1. Racial Bias. Criminal justice practitioners’ use of discretion is – often unintentionally – influenced by racial bias. Implicit bias affects the work of police officers, prosecutors, judges, and other members of the courtroom workgroup.
2. Disparate Racial Impact. Many so-called race-neutral policies and laws have a disparate racial impact. Practices with disparate racial impact include sentencing laws: crack vs. cocaine sentencing disparity, drug-free school zone enhancements, three-strikes, and other habitual offender laws. They also include police policies such as “stop and frisk” and “broken windows (being very aggressive in policing minor issues).”
By the way, I cannot accept former NYC mayor Michael Bloomberg’s recent apology for having pushed and praised his unfruitful “stop and frisk” police policies, which stopped nearly 700,000 mostly Black and Brown young men each year in the city. It was illegal racial profiling. It was described as such by many people, some even carrying out demonstrations against it. Although the practice found minuscule contraband, astoundingly, Bloomberg argued that yes, it was racial profiling and was necessary.
3. Economic Disadvantages. Low-income defendants across the country are in a never-ending cycle of fines, jail, probation, and debt. Further, several hundred thousand un-convicted Americans sit in jail because they are too poor to pay bail. And studies have shown that this practice is biased against blacks.
4. Lifelong Punishment. Criminal justice policies make socioeconomic inequalities worse by imposing collateral consequences on those with criminal records. A criminal conviction creates a barrier to steady employment, and it also disqualifies them from public assistance and public housing. Moreover, court policies punish the poor.
Here are some best practice solutions:
Solution 1: Curbing Racial Bias in Use of Discretion. Baltimore and other jurisdictions’ police departments are undergoing implicit bias training. Milwaukee prosecutors have eliminated racial disparities in drug paraphernalia charges through monitoring and accountability.
Solution 2: Modifying Policies with Disparate Racial Impact.
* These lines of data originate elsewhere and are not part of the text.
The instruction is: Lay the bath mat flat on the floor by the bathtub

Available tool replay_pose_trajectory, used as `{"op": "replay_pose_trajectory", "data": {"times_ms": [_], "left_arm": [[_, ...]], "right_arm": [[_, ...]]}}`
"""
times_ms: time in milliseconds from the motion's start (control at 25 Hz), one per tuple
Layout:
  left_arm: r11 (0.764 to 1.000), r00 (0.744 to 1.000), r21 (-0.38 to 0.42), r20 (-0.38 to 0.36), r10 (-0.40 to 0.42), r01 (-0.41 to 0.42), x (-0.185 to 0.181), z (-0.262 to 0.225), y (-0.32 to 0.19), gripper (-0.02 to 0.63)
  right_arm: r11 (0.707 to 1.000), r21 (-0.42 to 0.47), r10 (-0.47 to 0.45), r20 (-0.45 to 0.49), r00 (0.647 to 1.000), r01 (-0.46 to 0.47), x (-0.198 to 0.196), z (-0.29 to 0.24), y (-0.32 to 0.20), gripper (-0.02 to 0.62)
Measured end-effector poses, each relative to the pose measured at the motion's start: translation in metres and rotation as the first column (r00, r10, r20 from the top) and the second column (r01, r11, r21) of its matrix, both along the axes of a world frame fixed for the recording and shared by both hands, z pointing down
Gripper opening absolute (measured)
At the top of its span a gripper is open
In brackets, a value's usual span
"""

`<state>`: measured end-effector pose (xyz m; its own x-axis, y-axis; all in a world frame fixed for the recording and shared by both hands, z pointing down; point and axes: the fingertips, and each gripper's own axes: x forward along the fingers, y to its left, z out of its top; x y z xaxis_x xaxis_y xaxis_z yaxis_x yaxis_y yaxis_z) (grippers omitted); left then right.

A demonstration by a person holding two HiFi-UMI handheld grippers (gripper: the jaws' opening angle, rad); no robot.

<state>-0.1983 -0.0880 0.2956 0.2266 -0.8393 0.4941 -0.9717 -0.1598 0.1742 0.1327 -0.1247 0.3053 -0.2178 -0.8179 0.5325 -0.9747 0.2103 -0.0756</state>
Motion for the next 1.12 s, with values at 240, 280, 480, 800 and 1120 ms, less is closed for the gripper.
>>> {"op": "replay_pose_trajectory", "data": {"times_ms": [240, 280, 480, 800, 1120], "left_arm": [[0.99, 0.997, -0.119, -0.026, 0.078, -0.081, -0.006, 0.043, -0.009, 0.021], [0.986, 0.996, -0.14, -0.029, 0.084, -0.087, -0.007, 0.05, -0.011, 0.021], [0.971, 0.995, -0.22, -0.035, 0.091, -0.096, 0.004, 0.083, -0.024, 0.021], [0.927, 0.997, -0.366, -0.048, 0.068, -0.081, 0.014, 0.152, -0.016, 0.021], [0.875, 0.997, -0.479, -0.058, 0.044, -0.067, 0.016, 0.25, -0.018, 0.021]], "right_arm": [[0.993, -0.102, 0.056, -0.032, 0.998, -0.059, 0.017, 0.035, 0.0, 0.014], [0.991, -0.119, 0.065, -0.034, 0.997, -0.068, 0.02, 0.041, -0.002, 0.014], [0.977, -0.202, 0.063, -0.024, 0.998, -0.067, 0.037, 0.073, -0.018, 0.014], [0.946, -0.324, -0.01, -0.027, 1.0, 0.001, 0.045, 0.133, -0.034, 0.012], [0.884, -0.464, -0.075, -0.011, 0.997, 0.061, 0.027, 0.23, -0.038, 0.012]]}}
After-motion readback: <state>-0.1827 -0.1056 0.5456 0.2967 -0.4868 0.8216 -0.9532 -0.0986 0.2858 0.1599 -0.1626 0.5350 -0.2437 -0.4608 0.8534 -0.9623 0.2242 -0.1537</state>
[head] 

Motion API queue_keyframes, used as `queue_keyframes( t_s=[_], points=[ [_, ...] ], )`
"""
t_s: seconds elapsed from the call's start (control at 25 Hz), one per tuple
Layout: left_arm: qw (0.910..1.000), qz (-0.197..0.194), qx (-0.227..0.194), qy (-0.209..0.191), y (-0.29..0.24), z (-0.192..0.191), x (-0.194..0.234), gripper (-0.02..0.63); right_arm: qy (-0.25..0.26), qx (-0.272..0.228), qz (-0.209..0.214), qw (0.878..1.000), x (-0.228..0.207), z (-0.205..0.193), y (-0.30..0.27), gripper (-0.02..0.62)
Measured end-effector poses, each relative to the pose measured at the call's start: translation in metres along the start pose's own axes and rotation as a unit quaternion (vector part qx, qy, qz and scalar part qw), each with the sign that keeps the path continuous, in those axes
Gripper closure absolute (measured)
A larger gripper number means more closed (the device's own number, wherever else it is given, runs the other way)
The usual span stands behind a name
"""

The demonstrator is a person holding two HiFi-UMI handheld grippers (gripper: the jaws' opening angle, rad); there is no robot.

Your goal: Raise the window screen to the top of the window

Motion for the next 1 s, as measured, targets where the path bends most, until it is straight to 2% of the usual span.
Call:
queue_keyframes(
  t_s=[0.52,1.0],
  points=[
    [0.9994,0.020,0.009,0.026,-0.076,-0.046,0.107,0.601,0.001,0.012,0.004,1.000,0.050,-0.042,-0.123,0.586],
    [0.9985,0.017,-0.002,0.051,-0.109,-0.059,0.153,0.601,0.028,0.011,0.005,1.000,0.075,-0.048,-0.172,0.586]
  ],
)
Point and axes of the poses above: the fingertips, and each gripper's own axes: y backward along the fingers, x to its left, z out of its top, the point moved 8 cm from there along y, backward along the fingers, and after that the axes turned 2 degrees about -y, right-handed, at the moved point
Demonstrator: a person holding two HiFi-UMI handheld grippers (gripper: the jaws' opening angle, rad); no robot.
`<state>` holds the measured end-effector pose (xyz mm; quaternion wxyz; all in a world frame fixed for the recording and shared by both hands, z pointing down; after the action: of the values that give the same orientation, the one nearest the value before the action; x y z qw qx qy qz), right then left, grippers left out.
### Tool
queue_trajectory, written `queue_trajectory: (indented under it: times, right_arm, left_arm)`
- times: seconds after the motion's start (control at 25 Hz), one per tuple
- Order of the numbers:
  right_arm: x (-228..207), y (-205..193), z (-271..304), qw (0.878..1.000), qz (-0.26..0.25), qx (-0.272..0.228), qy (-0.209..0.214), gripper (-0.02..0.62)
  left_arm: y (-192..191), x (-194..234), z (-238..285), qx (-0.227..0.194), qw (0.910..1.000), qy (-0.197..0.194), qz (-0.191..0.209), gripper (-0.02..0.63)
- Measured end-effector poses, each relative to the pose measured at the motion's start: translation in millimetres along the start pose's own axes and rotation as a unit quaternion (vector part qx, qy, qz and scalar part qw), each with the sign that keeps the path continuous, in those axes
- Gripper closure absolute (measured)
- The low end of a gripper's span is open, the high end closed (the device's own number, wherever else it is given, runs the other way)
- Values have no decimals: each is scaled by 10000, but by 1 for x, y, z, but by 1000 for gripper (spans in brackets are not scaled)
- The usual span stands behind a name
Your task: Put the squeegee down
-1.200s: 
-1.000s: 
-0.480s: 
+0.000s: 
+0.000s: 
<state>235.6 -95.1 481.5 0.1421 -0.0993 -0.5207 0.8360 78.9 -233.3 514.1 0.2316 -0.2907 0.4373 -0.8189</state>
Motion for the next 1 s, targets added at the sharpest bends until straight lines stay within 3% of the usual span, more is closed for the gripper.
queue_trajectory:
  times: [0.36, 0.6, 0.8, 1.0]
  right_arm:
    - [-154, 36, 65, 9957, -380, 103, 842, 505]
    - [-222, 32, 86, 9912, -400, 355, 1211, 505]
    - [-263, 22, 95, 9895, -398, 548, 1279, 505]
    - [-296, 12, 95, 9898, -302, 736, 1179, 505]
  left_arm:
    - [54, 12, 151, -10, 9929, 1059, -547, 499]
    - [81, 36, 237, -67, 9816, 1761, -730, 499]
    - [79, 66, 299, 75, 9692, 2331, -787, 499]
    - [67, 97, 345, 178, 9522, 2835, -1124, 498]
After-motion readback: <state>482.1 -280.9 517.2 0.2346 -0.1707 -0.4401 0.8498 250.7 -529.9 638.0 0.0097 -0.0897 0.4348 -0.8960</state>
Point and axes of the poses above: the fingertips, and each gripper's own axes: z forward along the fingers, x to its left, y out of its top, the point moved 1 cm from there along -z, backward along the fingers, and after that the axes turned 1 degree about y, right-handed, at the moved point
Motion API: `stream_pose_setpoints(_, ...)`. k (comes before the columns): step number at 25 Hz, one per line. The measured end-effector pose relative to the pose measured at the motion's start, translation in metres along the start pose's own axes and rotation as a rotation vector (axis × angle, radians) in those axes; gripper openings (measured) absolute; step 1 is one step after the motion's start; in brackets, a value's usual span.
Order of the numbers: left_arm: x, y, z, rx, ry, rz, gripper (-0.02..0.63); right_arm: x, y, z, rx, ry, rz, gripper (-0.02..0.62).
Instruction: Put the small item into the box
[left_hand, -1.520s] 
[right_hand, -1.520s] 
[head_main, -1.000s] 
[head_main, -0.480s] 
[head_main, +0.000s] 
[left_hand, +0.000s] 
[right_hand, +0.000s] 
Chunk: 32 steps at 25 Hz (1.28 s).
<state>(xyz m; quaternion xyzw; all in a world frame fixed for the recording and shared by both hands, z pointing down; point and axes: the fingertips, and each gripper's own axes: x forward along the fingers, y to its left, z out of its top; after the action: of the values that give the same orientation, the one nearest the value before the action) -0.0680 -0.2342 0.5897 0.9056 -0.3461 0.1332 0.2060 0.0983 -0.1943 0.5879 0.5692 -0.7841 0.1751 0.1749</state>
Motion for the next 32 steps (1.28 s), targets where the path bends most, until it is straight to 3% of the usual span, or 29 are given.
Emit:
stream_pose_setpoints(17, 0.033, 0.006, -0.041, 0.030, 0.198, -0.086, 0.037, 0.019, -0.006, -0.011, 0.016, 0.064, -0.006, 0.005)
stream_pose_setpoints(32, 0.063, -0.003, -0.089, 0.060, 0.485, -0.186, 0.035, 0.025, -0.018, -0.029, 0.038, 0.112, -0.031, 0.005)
Indiana and Connecticut have amended their drug-free school zone sentencing laws (because many low-income and minority people live close to schools and therefore within these zones). New York City curbed its “stop and frisk” policy and scaled back “broken windows” policing. Iowa, Connecticut, and Oregon have passed legislation requiring a racial impact analysis before codifying a new crime or modifying the criminal penalty for an existing offense.
Solution 3: Easing Economic Burdens. New Jersey reformed its bail system to emphasize risk assessment over monetary bail.
Solution 4: Reduce Lifelong Punishment. Twelve states, including Virginia, and 60 cities now “Ban the Box,” removing the question about conviction history from initial job applications for public jobs. Over a dozen states have fully opted out of both the cash assistance and food stamps bans, and 30 others and the District of Columbia have chosen to partly opt-out of at least one ban.
California voters approved Proposition 47 in 2014, which reclassifies several low-level offenses from felonies to misdemeanors and commits annual prison savings to crime prevention efforts.
These are some efforts across the country to reduce disparate racial and economic inequities produced by the criminal justice system. While not numerous and not everywhere, they do point us in the right direction. Concerned citizens are looking at these issues and trying to eliminate them.